31 December 2013 |

Nigeria: Internal displacement in brief

As of December 2013

 

The Islamist armed group Boko Haram carried out an increasing number of brutal attacks during 2013, which triggered significant new displacement in north-eastern Nigeria. The attacks, as well as heavy-handed counterinsurgency operations, also compounded ongoing inter-communal conflict in the country’s central Middle Belt region. There are concerns that the violence may increase as the 2015 elections draw nearer and political allegiances shift.

According to the National Emergency Management Agency (NEMA), at least 470,500 people were newly displaced during 2013 by such violence, but there is very little information about their protection and assistance needs. Neither was much known about the estimated 3.3 million people living in displacement across the country, some since 2010, as estimated by the National Commission for Refugees. Most IDPs live with host families, and neither the government nor international organisations have systematically assessed or addressed their situation.

Boko Haram has been fighting to create an independent state in northern Nigeria since the early 1990s. It concentrated its attacks during 2013 in the north-east of the country, with fighters increasingly targeting civilians in roadside attacks or assaults on sites they consider sacrilegious to Islam. The government’s counterinsurgency tactics and its excessive use of force against civilians have also forced residents to flee their homes, and its use of self-defence groups known as “civilian joint task forces” puts non-combatants at greater risk of becoming targets for reprisals.

Limited access and poor communications make it difficult to assess the scope of displacement in the north-east. However, NEMA reported that during 2013 nearly 300,000 people were forced to flee violence within the north-eastern states of Borno, Yobe and Adamawa alone, three states in which the government has maintained a state of emergency since June 2013.

Inter-communal violence continued to cause displacement in northern areas and the Middle Belt region, the latter being the rough dividing line between the Muslim north and the Christian south. Cattle rustling raids and clashes between herders and farmers over land use caused deaths and the destruction of property and crops, and led to the displacement of thousands of people in Zamfara, Benue and Plateau states during 2013.

Evictions to make way for road-building projects in the Lagos area left at least 9,000 people homeless in February, with few reports of victims receiving compensation.

Little had been done to help IDPs, many of whom do not have a home to go back to, in their search for durable solutions. The continuing shortage of data on internal displacement has resulted in an alarming lack of understanding of the country’s displacement dynamics, which in turn has led to fragmented and generally inadequate response efforts.

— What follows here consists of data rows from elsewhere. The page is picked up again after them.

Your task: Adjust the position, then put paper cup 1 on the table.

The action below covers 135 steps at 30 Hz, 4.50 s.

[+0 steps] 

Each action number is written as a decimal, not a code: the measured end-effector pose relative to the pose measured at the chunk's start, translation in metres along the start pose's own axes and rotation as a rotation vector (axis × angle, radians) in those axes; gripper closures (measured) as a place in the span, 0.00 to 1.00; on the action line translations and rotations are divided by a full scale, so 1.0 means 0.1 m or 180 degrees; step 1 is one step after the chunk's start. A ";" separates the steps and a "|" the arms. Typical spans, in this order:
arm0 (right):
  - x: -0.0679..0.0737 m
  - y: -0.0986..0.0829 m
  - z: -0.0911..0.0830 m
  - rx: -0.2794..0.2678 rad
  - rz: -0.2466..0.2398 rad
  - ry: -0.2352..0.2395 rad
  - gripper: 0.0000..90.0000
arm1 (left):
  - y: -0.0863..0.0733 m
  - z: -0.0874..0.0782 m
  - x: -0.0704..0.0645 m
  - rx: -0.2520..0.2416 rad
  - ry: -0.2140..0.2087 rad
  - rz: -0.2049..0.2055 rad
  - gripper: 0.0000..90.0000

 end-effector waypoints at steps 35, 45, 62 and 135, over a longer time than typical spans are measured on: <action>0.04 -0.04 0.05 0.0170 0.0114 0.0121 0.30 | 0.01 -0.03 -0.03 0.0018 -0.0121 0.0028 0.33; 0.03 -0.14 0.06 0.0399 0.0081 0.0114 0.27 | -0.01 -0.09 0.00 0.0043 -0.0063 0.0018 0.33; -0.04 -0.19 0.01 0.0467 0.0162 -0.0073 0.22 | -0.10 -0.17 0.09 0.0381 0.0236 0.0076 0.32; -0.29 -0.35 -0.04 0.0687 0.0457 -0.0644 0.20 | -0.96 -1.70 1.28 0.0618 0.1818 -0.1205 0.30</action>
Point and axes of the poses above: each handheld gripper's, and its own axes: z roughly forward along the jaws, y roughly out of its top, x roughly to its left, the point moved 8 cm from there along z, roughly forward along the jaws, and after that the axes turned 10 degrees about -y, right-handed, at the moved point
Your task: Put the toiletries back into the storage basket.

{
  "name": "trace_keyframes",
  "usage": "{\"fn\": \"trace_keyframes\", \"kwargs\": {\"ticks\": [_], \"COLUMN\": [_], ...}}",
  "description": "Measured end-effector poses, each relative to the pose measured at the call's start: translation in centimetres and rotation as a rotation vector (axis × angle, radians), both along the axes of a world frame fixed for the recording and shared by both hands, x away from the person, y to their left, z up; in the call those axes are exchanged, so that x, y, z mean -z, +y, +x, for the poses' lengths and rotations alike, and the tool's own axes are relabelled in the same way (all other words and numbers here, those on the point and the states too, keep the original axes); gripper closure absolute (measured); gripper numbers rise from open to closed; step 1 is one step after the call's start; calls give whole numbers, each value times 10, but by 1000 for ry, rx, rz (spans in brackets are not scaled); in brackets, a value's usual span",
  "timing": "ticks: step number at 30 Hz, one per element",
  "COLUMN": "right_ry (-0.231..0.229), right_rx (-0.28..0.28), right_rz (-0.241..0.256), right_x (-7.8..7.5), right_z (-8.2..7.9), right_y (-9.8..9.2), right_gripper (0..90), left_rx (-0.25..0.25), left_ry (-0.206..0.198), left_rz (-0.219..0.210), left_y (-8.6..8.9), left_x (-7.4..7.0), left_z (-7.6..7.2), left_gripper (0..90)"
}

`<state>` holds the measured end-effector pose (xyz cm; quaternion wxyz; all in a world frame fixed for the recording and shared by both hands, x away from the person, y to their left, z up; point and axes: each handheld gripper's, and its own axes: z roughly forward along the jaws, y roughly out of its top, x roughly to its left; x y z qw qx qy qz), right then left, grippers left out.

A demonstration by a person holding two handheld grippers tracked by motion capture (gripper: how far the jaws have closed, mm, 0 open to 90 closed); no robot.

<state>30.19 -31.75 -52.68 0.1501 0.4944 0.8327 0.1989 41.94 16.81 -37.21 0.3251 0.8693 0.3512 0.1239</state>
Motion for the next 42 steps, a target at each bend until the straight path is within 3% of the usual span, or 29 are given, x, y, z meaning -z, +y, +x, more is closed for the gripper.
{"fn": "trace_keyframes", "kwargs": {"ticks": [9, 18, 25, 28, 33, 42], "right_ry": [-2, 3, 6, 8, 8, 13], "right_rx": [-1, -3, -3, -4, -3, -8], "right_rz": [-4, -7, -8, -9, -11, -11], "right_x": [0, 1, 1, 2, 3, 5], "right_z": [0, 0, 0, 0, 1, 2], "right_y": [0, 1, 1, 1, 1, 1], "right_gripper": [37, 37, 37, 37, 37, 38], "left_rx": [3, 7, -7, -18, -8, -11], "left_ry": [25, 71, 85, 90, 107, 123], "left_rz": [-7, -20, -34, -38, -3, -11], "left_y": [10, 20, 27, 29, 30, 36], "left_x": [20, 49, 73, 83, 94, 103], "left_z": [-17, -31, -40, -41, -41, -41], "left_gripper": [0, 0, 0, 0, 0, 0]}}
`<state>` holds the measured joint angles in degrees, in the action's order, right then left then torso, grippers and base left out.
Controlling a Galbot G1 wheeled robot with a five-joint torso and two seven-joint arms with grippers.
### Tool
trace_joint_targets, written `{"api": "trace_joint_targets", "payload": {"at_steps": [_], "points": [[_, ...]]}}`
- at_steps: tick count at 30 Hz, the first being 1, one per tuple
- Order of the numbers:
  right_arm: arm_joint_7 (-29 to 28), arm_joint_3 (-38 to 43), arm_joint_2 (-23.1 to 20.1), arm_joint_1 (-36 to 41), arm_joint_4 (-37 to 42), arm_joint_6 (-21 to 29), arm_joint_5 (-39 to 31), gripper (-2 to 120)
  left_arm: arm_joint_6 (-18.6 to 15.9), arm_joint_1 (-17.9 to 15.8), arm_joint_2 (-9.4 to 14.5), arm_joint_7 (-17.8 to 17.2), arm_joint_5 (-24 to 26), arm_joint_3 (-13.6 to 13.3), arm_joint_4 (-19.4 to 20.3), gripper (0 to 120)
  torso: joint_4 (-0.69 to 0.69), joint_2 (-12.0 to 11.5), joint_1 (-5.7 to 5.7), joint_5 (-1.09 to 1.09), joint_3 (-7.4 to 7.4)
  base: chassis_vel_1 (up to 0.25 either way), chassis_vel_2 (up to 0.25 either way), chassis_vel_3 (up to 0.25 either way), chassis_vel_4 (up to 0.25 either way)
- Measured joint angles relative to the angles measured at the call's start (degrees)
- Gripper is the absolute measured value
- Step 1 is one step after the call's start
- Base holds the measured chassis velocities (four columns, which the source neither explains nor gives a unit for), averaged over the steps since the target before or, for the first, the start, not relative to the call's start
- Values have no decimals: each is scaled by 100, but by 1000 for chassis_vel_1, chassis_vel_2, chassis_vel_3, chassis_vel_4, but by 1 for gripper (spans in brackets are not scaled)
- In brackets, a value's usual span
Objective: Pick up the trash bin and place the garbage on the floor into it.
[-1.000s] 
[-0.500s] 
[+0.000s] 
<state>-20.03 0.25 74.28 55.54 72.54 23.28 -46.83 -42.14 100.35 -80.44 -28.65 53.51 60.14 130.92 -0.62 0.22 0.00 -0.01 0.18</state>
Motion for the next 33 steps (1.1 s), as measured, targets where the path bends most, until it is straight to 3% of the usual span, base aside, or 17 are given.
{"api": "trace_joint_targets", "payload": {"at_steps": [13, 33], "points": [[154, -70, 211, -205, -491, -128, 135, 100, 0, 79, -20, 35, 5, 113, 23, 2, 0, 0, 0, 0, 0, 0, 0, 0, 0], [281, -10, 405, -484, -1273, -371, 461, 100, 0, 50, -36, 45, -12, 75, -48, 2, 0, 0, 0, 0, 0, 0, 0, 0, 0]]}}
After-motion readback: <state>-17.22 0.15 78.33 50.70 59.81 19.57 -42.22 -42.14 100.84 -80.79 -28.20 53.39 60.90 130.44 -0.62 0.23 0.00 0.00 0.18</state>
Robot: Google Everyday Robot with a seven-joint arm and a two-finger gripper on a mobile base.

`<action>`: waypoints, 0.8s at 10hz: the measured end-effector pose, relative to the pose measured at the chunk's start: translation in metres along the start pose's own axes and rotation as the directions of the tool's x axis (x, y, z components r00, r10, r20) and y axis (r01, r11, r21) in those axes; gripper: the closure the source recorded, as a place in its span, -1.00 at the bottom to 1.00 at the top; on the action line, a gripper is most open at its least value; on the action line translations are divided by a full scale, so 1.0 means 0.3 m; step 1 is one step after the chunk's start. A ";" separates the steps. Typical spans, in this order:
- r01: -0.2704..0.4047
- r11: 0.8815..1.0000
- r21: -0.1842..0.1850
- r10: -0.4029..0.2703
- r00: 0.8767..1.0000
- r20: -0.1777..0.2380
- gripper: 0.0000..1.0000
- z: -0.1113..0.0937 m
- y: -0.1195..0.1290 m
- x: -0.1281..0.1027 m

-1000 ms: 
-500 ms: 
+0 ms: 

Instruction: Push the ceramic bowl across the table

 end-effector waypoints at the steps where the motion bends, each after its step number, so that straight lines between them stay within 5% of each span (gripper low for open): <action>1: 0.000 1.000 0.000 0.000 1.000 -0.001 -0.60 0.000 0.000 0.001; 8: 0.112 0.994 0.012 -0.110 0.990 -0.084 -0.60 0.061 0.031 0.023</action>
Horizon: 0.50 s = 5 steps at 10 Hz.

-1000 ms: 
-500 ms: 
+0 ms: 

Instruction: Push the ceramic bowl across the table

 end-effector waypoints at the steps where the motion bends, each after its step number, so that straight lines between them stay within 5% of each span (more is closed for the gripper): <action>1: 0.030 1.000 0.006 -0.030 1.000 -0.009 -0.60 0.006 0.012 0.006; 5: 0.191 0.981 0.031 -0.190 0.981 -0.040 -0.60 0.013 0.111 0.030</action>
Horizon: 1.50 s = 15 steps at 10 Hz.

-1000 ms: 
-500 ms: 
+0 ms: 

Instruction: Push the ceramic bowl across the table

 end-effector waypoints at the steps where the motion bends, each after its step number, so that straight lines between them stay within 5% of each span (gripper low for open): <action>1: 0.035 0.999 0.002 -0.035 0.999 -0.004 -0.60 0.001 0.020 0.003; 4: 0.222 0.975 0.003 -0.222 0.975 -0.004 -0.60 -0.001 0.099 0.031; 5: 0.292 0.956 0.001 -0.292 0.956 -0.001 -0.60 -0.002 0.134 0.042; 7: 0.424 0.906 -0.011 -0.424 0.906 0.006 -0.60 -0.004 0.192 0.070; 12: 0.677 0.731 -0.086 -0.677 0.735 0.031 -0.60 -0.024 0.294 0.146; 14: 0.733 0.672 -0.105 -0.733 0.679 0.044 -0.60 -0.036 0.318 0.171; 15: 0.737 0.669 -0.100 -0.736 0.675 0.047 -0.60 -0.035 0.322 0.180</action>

The government’s response to IDPs’ needs continued to be limited largely to short-term emergency assistance in 2013. NEMA signaled its intent to close several displacement camps in central and northern areas of the country, but established new camps in Bauchi state to host IDPs who fled insecurity in Borno, Yobe and Adamawa in September. Those living in camps received some relief, but were still often left without enough food, essential household items or health facilities.

The Humanitarian Country Team sought to increase its capacity to respond to IDPs’ protection needs in 2013, and the wider humanitarian community was increasingly vocal about security concerns. UNHCR warned against IDPs and refugees returning to northern parts of the country. Only a handful of organisations responded to the humanitarian needs arising from the displacement Boko Haram caused, limited in part by access restrictions as a result of insecurity and also by their own lack of capacity.

Nigeria ratified the Kampala Convention in 2012 and took steps to draft a national policy on IDPs in line with the convention’s provisions. However, by the end of 2013, the policy had still not been adopted by the Federal Executive Council.